Öncü isim, turizmci Yücel Okutur
Son yıllara kadar tarım ve turizm kavramlarını yan yana düşünmek pek mümkün değildi. Hatta çarpık kentleşme ve sanayileşmenin bir başka biçimi turizmde de uygulandığı için, turizmin yaygınlaşması tarımı tehdit eden bir olgu olarak algılanıyordu. Fakat kentlileşme, artan stres, teknoloji yoğunluklu hızlı yaşam, kıran kırana çalışma koşulları, bireyler arasındaki sert rekabet günümüz insanının psikolojisini bozdu, toprakla haşır neşir olmaya itti. İşte bu durum da tarımla turizmi bir araya getiren anlayışı destekledi. Bu nedenledir ki turizm ve tatilden beklentiler kökünden değişmeye başlıyor. Bizim memlekette bu işe baş koymuş turizmci ve aynı zamanda Dalyan Resort Hotel & SPA işletmecisi Yücel Okutur da, koyu bir Eko-Turizm savunucusu. İşletmesinde de her şey doğal zaten. Bahçesinde organik yetiştiriyor ve konuklarına ikram ediyor. Yücel Okutur “Dalaman, Ortaca, Köyceğiz Turistik Otelciler ve Turizm İşletmecileri Birliği” DOKTOB’un da başkanı aynı zamanda. Yücel Başkan “bu proje ile de bölgenin ve Türk Turizmi’nin kaderini değiştireceğiz” diyor.
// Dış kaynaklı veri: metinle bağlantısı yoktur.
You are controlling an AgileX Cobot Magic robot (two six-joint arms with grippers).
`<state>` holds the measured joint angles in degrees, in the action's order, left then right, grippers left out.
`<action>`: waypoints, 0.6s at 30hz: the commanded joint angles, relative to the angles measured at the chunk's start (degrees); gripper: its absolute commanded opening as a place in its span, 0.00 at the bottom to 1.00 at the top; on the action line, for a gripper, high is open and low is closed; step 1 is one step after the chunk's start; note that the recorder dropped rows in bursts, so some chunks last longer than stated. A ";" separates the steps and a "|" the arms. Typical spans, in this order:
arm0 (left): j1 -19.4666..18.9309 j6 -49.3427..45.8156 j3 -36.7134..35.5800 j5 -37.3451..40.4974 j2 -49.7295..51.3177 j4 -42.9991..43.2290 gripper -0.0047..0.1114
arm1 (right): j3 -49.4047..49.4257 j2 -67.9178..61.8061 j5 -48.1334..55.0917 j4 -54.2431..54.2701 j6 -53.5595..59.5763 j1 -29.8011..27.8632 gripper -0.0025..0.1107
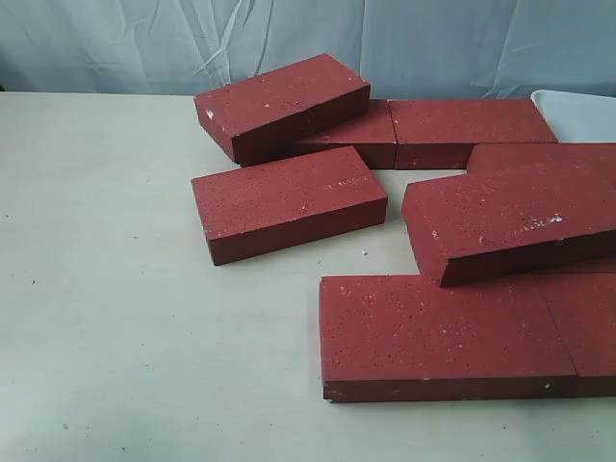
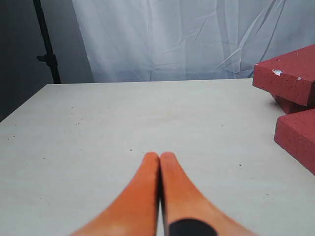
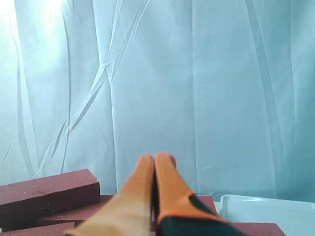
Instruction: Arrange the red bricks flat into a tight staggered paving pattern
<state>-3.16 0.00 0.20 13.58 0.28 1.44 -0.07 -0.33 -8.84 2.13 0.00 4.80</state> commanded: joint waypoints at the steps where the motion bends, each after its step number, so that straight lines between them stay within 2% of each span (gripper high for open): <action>1: -0.17 -0.30 -0.20 0.09 -0.28 0.08 0.04 | 0.07 0.33 -2.86 -0.04 0.00 -0.12 0.01; 11: -0.17 -0.30 -0.20 0.09 -0.28 0.08 0.04 | 0.07 0.33 -14.22 -0.04 0.00 -0.12 0.01; 18: -0.17 -0.30 -0.20 0.09 -0.28 0.08 0.04 | 0.07 0.33 -15.48 0.23 0.00 -0.12 0.01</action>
<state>-3.16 0.00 0.20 13.58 0.28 1.44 -0.07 -0.33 -23.44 2.15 0.00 4.80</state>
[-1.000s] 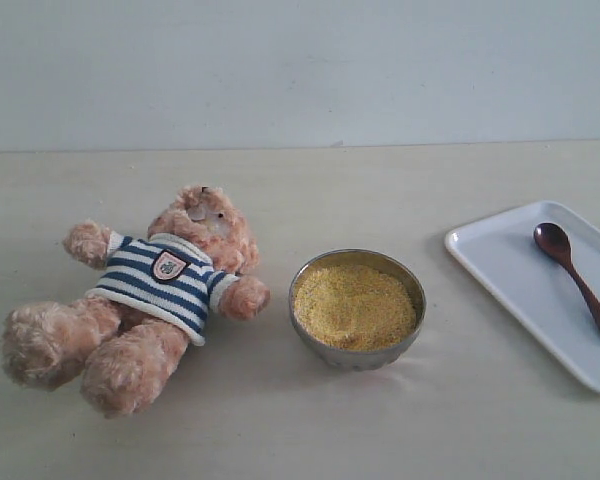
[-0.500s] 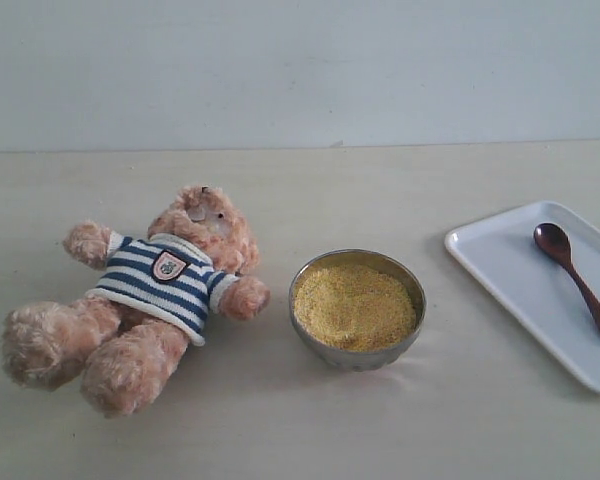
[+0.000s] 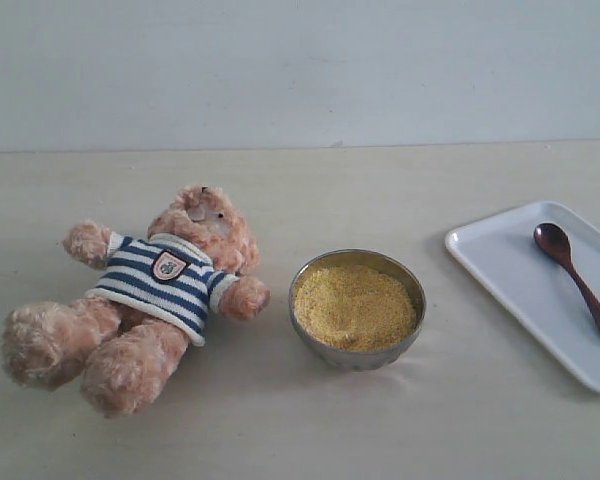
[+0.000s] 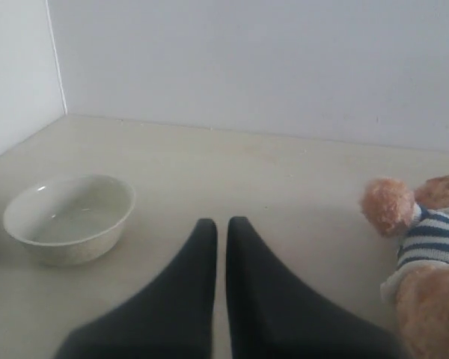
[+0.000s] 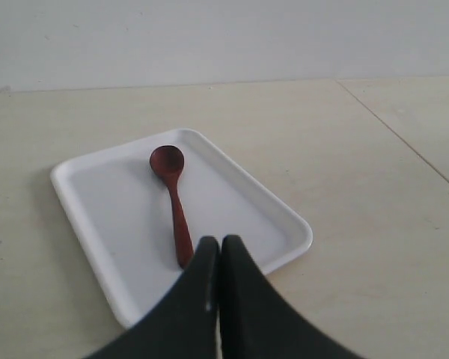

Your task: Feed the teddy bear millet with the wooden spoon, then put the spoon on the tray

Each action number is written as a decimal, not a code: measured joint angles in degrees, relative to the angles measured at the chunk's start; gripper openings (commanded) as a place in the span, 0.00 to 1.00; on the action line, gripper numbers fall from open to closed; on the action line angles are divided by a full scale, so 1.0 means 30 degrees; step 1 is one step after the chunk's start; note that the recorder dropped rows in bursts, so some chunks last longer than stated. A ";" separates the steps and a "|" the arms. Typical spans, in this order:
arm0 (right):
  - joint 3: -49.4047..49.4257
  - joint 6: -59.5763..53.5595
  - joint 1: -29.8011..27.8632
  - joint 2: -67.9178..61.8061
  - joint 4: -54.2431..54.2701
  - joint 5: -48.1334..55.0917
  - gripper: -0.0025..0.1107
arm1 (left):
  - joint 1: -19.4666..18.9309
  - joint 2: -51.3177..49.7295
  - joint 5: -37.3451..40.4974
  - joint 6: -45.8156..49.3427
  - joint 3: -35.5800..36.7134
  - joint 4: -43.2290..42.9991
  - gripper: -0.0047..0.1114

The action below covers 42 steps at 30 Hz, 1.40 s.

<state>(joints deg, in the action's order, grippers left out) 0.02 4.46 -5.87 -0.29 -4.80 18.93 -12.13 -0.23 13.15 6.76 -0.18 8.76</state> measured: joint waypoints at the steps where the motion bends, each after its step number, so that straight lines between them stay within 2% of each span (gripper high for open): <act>1: 0.0000 0.0000 0.0000 0.0000 0.0000 0.0000 0.02 | 0.0000 0.0000 0.0000 0.0000 0.0000 -0.0036 0.08; 8: 0.0000 0.0000 0.0000 0.0000 0.0073 0.0000 0.02 | 0.0000 0.0000 -0.1067 -0.0032 0.0000 0.0074 0.08; 10: 0.0000 0.0000 0.0000 0.0000 0.0073 0.0000 0.02 | 0.0000 0.0000 -0.0962 -0.0032 0.0000 0.0963 0.08; 16: 0.0000 0.0000 0.0000 0.0000 0.0073 0.0000 0.02 | 0.0154 0.0026 0.2306 0.0331 0.0000 0.4297 0.08; 20: 0.0000 0.0000 0.0000 0.0000 0.0073 0.0000 0.02 | 0.1185 0.0026 0.2766 0.1808 0.0000 0.4218 0.08; 26: 0.0000 0.0000 0.0000 0.0000 0.0073 0.0000 0.02 | 0.2273 0.0026 0.2941 0.1935 0.0000 0.4637 0.08; 42: 0.0000 0.0000 0.0000 0.0000 0.0073 0.0000 0.02 | 0.2492 0.0026 0.2905 0.2283 0.0000 0.5070 0.08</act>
<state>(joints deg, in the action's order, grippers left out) 0.02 4.46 -5.87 -0.29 -4.58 18.93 -4.65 -0.15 21.87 13.60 -0.18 23.97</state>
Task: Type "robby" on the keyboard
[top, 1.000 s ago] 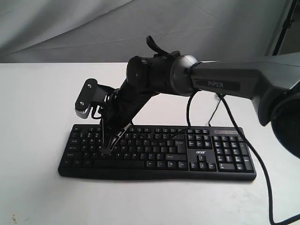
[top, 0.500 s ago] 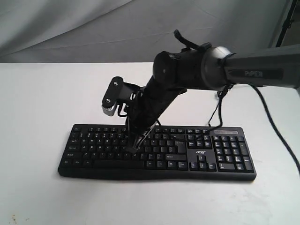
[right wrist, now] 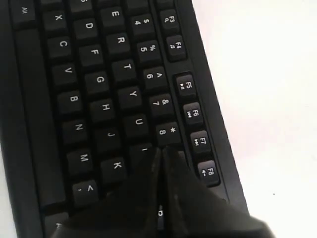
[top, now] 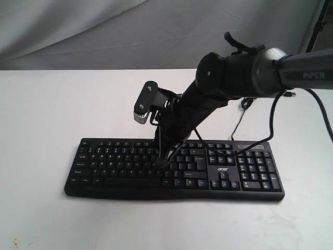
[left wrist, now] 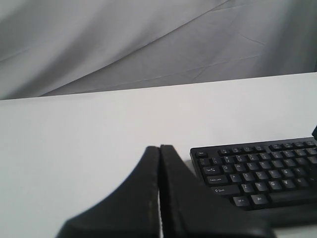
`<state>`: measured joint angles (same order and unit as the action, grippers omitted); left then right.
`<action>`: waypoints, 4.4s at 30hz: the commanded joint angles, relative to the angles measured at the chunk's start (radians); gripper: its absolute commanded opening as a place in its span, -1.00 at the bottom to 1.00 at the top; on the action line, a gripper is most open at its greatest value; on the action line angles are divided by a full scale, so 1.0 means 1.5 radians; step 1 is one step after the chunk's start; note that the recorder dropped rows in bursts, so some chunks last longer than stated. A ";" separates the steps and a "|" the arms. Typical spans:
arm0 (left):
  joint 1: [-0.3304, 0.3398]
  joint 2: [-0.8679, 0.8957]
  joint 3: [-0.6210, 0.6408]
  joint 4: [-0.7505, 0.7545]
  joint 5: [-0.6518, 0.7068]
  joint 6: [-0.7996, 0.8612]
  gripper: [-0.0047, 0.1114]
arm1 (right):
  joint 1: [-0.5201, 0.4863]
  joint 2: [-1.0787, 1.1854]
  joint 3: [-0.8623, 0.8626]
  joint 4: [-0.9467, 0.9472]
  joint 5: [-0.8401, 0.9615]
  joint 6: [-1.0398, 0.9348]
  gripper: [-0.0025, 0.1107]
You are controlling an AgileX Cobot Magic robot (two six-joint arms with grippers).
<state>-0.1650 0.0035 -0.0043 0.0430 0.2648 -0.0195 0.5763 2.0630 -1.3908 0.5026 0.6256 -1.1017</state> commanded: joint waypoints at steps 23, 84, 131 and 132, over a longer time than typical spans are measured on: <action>-0.004 -0.002 0.003 0.003 -0.004 -0.002 -0.92 | -0.005 0.020 0.007 -0.017 0.004 0.018 -0.96; -0.004 -0.002 0.003 0.003 -0.004 -0.002 -0.92 | 0.088 0.031 0.003 0.096 -0.046 -0.070 -0.96; -0.004 -0.002 0.003 0.003 -0.004 -0.002 -0.92 | 0.088 0.049 0.003 0.096 -0.051 -0.070 -0.96; -0.004 -0.002 0.003 0.003 -0.004 -0.002 -0.92 | 0.088 0.049 0.003 0.096 -0.051 -0.070 -0.96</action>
<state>-0.1650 0.0035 -0.0043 0.0430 0.2648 -0.0195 0.7081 2.1369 -1.3820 0.6407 0.5499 -1.2015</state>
Çiftçi ‘tarım turizmi’ ile kalkınacak
Ev usulü zeytinyağı yapımı, taptaze nar suyu, narenciyesi bol reçel yapımı, uygun yerlerde balıkçılık, kilim dokuma, ekmek pişirme, el işleri gibi faaliyetler hayata geçsin bakın Avrupa’dan Amerika’dan nasıl oluk oluk doğaya duyarlı ve kaliteli para harcayan turist geliyor. Avrupa Kıtası’nın değişen tatil anlayışını da düşünürsek eko-turizm, sıcakkanlı memleketlimizin misafirperverliğiyle birleştiği zaman pırlanta değerinde bir kazanç bizleri bekliyor olacak. Türkiye’nin turizmini çiftçinin, köylünün bizzat katılımıyla ‘Ekolojik Turizm’ kurtaracak. DOKTOB Başkanı Yücel Okutur, 5 dönüm narenciye ve nar bahçelerinde 10-12 odalı butik tesislerin yapılarak, bölgenin marka değerinin yükseltilmesini amaçladıklarını böylelikle turzime artı değer katıp, krizi atlatabileceğimizi vurguluyor. Gayet açık ve net. ‘Doğaya dönüş’ buradaki sihirli iki kelime.